**Task objective**.
Transcribe the listing underneath, keeping each word exact and omitting the images.

**Information supplied**.

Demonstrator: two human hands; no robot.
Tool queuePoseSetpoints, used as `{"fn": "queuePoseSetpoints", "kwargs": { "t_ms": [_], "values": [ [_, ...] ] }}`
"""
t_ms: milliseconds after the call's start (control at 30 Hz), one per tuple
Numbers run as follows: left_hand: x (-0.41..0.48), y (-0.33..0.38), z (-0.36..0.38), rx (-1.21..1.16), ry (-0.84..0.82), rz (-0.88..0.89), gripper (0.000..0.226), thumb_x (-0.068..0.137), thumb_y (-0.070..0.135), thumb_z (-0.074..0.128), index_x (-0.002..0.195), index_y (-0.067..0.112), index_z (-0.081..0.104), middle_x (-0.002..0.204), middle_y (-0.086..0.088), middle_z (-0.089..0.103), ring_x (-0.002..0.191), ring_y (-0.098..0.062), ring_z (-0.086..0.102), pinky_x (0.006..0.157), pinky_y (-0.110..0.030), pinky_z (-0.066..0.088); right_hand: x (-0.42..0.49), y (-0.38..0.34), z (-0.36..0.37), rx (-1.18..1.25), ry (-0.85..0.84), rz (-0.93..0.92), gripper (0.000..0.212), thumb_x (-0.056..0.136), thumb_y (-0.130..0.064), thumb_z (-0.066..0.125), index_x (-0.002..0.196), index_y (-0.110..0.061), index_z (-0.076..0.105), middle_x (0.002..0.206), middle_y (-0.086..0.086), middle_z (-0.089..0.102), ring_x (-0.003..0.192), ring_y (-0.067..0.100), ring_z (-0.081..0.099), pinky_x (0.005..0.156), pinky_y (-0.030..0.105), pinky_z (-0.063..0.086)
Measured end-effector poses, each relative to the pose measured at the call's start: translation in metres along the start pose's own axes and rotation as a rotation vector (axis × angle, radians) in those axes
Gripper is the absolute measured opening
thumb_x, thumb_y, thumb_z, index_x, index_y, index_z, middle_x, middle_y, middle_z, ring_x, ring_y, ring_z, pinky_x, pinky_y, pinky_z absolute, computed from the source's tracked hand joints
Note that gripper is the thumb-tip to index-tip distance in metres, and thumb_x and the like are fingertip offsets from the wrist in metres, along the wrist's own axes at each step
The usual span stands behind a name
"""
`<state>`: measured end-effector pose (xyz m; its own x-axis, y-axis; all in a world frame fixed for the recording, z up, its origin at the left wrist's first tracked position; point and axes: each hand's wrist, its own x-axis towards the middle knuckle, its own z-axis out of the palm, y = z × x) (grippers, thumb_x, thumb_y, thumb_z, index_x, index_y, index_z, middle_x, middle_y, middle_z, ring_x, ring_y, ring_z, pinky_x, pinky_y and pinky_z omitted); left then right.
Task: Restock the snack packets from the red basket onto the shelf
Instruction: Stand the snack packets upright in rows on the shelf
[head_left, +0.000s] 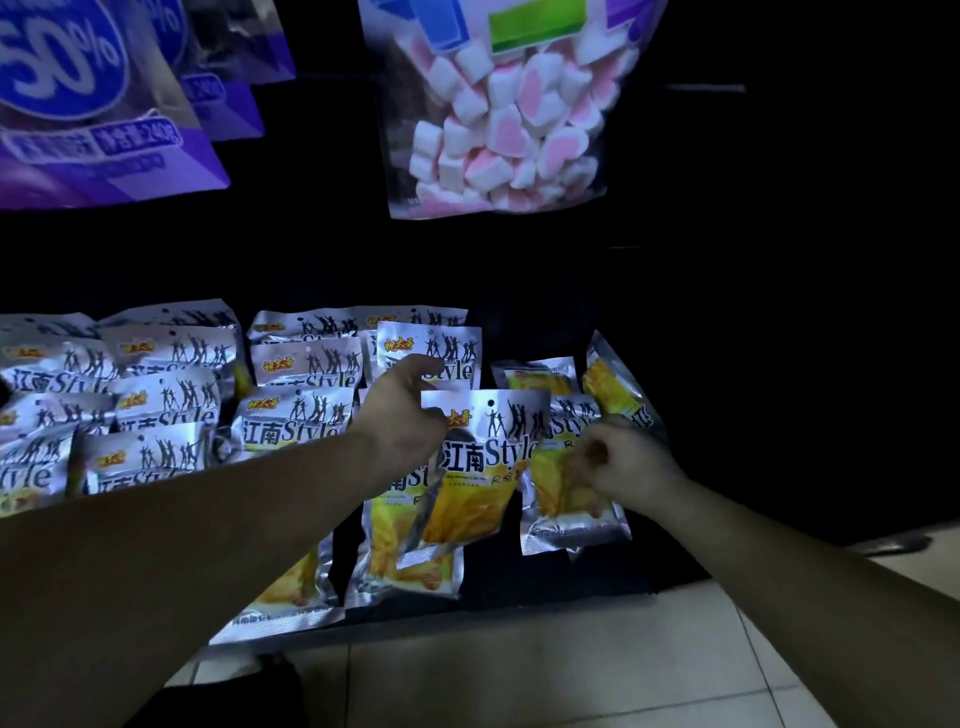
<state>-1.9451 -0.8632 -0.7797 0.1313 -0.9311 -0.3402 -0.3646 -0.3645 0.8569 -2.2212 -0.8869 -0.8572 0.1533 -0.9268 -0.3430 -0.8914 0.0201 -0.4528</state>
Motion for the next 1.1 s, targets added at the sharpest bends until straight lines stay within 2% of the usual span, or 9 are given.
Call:
{"fn": "queuePoseSetpoints", "kwargs": {
  "t_ms": [100,167,267,433,567,700,800,933,1100],
  "values": [
    [0.006,-0.005,0.004,-0.01,-0.02,-0.017,0.054,0.097,-0.005,0.057,0.14,0.027,0.05,0.117,0.008,0.053,0.065,-0.02,0.07,0.045,-0.024,0.048,0.009,-0.007,0.013,0.204,0.029,0.201,0.023,0.09,-0.029,0.077,0.09,-0.035,0.055,0.111,-0.004,0.053,0.081,0.019,0.068,0.052,0.028,0.056],
    [0.009,-0.009,0.005,-0.037,-0.044,-0.022,0.055,0.098,-0.005,0.056,0.142,0.028,0.049,0.129,-0.001,0.051,0.074,-0.021,0.078,0.047,-0.026,0.049,0.014,-0.01,0.02,0.358,0.038,0.298,0.027,0.089,-0.021,0.079,0.093,-0.031,0.054,0.11,0.0,0.058,0.078,0.021,0.068,0.045,0.024,0.05],
    [0.01,-0.011,0.006,-0.03,-0.059,-0.041,0.055,0.099,-0.006,0.054,0.144,0.025,0.047,0.136,-0.005,0.049,0.065,-0.005,0.075,0.052,-0.027,0.056,0.02,-0.015,0.019,0.494,0.086,0.347,0.03,0.086,-0.009,0.079,0.096,-0.022,0.055,0.108,0.003,0.06,0.079,0.017,0.064,0.044,0.019,0.047],
    [0.01,-0.015,0.011,-0.127,-0.178,-0.05,0.054,0.098,-0.011,0.054,0.143,0.018,0.047,0.132,-0.013,0.056,0.073,-0.024,0.079,0.045,-0.023,0.053,0.02,-0.028,0.008,0.613,0.169,0.25,0.035,0.074,0.017,0.057,0.086,-0.014,0.048,0.087,0.004,0.051,0.078,0.022,0.048,0.063,0.029,0.036],
    [0.006,-0.012,0.013,-0.123,-0.218,-0.008,0.039,0.1,-0.005,0.055,0.13,0.02,0.055,0.113,-0.009,0.062,0.078,-0.025,0.079,0.083,-0.048,0.062,0.01,-0.04,-0.009,0.684,0.248,0.245,0.036,0.076,0.02,0.047,0.089,-0.014,0.045,0.087,0.002,0.051,0.076,0.019,0.045,0.056,0.027,0.038],
    [0.008,-0.008,0.009,-0.149,-0.169,0.026,0.035,0.1,-0.008,0.053,0.116,0.022,0.061,0.113,-0.009,0.062,0.078,-0.022,0.079,0.049,-0.032,0.053,0.001,-0.046,-0.02,0.901,0.239,0.286,0.045,0.074,0.021,0.056,0.098,-0.017,0.051,0.097,0.005,0.068,0.091,0.027,0.065,0.075,0.049,0.059],
    [0.012,-0.005,0.008,-0.099,-0.052,0.057,0.026,0.1,-0.003,0.058,0.1,0.021,0.067,0.103,-0.005,0.069,0.073,-0.013,0.075,0.055,-0.027,0.051,-0.007,-0.052,-0.023,0.999,0.166,0.253,0.045,0.078,0.021,0.06,0.101,-0.016,0.051,0.099,0.01,0.066,0.088,0.027,0.066,0.08,0.053,0.059],
    [0.019,-0.006,0.004,-0.127,0.06,0.071,0.013,0.098,0.009,0.067,0.093,0.02,0.071,0.099,-0.005,0.071,0.075,-0.022,0.068,0.047,-0.022,0.053,-0.008,-0.061,-0.022,0.993,0.122,0.192,0.048,0.079,0.019,0.056,0.105,-0.021,0.051,0.11,0.01,0.07,0.099,0.032,0.069,0.082,0.063,0.059],
    [0.024,-0.005,0.001,-0.169,0.092,0.091,0.011,0.094,0.016,0.074,0.085,0.02,0.071,0.08,0.003,0.071,0.059,-0.007,0.067,0.05,-0.02,0.047,-0.015,-0.072,-0.025,1.081,-0.052,0.155,0.055,0.082,0.025,0.045,0.113,-0.02,0.054,0.107,0.014,0.068,0.093,0.03,0.067,0.075,0.049,0.059]
  ]
}}
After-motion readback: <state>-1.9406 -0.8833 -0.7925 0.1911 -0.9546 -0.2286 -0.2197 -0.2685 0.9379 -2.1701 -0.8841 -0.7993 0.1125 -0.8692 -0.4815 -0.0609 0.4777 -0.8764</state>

**Answer space**.
Demonstrator: two human hands; no robot.
Tool queuePoseSetpoints, used as `{"fn": "queuePoseSetpoints", "kwargs": { "t_ms": [_], "values": [ [_, ...] ] }}`
"""
t_ms: milliseconds after the call's start (control at 30 Hz), one per tuple
Numbers run as follows: left_hand: x (-0.41..0.48), y (-0.33..0.38), z (-0.36..0.38), rx (-1.21..1.16), ry (-0.84..0.82), rz (-0.88..0.89), gripper (0.000..0.226), thumb_x (-0.068..0.137), thumb_y (-0.070..0.135), thumb_z (-0.074..0.128), index_x (-0.002..0.195), index_y (-0.067..0.112), index_z (-0.081..0.104), middle_x (-0.002..0.204), middle_y (-0.086..0.088), middle_z (-0.089..0.103), ring_x (-0.002..0.191), ring_y (-0.098..0.062), ring_z (-0.086..0.102), pinky_x (0.006..0.157), pinky_y (-0.110..0.030), pinky_z (-0.066..0.088); right_hand: x (-0.42..0.49), y (-0.38..0.34), z (-0.36..0.37), rx (-1.18..1.25), ry (-0.85..0.84), rz (-0.93..0.92), gripper (0.000..0.212), thumb_x (-0.056..0.136), thumb_y (-0.130..0.064), thumb_z (-0.066..0.125), index_x (-0.002..0.196), index_y (-0.110..0.061), index_z (-0.076..0.105), middle_x (0.002..0.206), middle_y (-0.086..0.086), middle_z (-0.089..0.102), ring_x (-0.003..0.192), ring_y (-0.067..0.100), ring_z (-0.081..0.099), pinky_x (0.005..0.156), pinky_y (-0.030..0.105), pinky_z (-0.063..0.086)
Measured end-effector poses, each relative to the pose measured at the call's start: translation in metres along the start pose's own axes and rotation as a rotation vector (axis × angle, radians) in those axes
Gripper is the absolute measured opening
thumb_x, thumb_y, thumb_z, index_x, index_y, index_z, middle_x, middle_y, middle_z, ring_x, ring_y, ring_z, pinky_x, pinky_y, pinky_z absolute, computed from the source's tracked hand joints
Note that gripper is the thumb-tip to index-tip distance in metres, and thumb_x and the like are fingertip offsets from the wrist in metres, along the wrist's own axes at each step
The usual span stands behind a name
"""
`<state>`: measured end-effector pose (xyz m; its own x-axis, y-axis; all in a world frame fixed for the recording, z up, its origin at the left wrist's first tracked position; point and axes: each hand's wrist, its own x-axis towards the middle knuckle, its own z-axis out of the palm, y = z × x) (grippers, thumb_x, thumb_y, thumb_z, index_x, index_y, index_z, middle_x, middle_y, middle_z, ring_x, ring_y, ring_z, pinky_x, pinky_y and pinky_z omitted); left then right.
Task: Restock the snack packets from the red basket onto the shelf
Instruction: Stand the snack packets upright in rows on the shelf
[head_left, +0.000s] 
<state>-1.9451 -0.8632 -0.7797 0.1313 -0.9311 -0.3402 -0.3646 -0.3645 0.8569 -2.2212 -0.8869 -0.8572 0.1533 -0.9268 -0.3430 -0.8914 0.0201 -0.4528</state>
Motion for the next 1.1 s, targets added at the sharpest bends until straight lines stay within 2% of the usual span, or 9 are given.
Call:
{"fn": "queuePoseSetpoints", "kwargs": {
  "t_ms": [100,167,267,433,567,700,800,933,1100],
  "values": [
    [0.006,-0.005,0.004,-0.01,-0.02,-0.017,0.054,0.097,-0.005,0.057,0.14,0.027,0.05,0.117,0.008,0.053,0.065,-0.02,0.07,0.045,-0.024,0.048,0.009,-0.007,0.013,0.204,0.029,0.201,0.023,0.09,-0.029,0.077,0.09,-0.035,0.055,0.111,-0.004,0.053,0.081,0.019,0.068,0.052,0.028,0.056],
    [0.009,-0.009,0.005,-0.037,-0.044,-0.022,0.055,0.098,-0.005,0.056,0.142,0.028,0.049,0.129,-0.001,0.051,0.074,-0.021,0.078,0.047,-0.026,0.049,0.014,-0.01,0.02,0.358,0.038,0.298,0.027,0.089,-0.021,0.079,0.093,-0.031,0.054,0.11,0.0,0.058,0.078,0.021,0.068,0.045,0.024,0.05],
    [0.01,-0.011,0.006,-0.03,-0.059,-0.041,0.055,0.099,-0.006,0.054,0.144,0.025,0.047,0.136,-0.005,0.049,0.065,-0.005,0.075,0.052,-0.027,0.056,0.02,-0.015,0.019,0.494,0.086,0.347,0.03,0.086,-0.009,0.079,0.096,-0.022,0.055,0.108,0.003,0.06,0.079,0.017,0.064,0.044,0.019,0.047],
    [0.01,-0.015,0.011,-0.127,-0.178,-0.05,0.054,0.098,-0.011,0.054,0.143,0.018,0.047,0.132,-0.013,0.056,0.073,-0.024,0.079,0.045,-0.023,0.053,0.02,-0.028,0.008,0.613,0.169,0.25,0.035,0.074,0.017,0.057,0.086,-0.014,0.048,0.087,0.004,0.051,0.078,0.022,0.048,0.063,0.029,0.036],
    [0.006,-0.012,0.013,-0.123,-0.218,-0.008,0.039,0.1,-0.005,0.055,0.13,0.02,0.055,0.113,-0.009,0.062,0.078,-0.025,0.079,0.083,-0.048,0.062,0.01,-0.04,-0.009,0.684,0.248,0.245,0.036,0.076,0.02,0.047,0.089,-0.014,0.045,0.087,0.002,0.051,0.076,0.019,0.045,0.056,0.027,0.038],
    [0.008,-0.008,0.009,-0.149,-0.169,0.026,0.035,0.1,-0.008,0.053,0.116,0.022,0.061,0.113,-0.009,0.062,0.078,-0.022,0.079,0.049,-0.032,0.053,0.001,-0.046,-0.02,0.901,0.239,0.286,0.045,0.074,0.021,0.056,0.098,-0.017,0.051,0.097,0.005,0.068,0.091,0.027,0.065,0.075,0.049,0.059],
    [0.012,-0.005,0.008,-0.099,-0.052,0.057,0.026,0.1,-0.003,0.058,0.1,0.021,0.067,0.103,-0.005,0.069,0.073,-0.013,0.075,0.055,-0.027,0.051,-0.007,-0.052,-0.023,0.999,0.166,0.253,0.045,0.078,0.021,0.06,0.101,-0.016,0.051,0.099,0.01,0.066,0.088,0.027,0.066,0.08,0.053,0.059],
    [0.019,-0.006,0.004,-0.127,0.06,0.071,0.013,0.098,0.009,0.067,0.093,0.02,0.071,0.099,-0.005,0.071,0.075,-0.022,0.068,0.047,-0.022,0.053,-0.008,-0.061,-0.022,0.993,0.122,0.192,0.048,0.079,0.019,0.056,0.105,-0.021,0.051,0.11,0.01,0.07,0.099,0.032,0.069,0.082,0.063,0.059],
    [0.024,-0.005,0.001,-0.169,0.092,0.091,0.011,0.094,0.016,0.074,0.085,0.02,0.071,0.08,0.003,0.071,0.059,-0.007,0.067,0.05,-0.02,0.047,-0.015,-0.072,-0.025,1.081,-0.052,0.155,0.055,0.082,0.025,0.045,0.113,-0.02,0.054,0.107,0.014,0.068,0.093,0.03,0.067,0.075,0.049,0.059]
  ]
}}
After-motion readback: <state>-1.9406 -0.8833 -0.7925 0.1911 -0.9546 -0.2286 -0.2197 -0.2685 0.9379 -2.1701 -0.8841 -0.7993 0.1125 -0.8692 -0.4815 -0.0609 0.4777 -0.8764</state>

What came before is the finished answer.